Sobre essa colaboração com o dinamarquês, Charlotte disse: “Sou uma ferramenta. Estou completamente consciente disso e gosto. E gosto de ser um fantoche nas suas mãos. Claro que há nele uma forma de provocação, mas acho que é muito honesto com essa provocação, não é algo que faça como se estivesse a atuar. Acho que tem a ver com desconforto/inquietação em relação a si mesmo, à sua dor. A provocação é uma forma de desabafo. Claro que isso pode ser muito mal gerido, se é que esta é uma boa expressão para o caso, mas é uma forma de ele se expressar. E, à sua maneira, é bastante original“.

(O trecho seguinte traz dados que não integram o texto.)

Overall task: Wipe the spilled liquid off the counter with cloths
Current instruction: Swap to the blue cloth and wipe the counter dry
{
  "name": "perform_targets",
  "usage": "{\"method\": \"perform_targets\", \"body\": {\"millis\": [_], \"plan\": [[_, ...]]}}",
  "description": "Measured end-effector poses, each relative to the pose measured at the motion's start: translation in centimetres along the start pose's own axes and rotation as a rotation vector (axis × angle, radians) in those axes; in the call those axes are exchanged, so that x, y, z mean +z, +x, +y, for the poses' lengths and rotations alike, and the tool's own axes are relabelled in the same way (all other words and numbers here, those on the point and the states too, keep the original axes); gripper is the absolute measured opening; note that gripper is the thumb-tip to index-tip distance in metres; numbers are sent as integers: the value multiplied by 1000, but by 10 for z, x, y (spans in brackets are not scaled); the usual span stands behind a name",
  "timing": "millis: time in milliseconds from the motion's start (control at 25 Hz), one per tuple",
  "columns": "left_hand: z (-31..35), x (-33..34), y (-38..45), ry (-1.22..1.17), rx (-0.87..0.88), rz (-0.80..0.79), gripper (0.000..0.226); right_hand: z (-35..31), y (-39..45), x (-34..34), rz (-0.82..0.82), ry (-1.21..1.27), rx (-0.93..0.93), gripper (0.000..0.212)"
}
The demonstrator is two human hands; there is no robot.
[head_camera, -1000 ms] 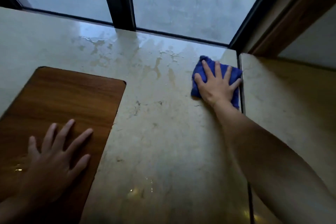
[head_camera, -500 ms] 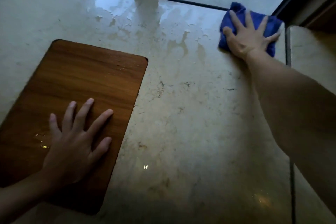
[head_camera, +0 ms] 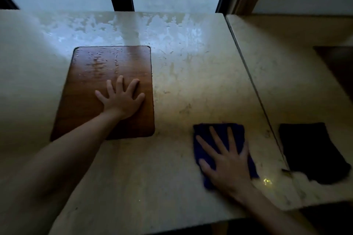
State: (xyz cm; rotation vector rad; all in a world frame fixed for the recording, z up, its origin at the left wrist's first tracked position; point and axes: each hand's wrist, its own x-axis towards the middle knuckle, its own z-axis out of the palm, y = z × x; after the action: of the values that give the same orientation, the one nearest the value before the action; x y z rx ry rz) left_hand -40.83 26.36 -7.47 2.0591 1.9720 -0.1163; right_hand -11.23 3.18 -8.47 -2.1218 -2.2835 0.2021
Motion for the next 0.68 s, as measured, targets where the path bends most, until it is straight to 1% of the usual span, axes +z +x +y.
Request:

Depois dessas experiências, Charlotte trabalhou ainda com cineastas como Benoît Jacquot (3 Corações), Wim Wenders (Tudo Vai Ficar Bem), Arnaud Desplechin (Os Fantasmas de Ismael) e Gaspar Noé (Lux Æterna). Pelo meio, colaborou novamente com Attal (Mon Chien Stupide; Eles Estão em Todo o Lado) e fez incursões menores no cinema norte -americano (O Dia da Independência: Nova Ameaça; O Boneco de Neve).
Aos 50 anos, a atriz será vista brevemente em “The Almond and the Seahorse“ e numa curta-metragem (Fresh Water) assinada por Jim Jarmusch.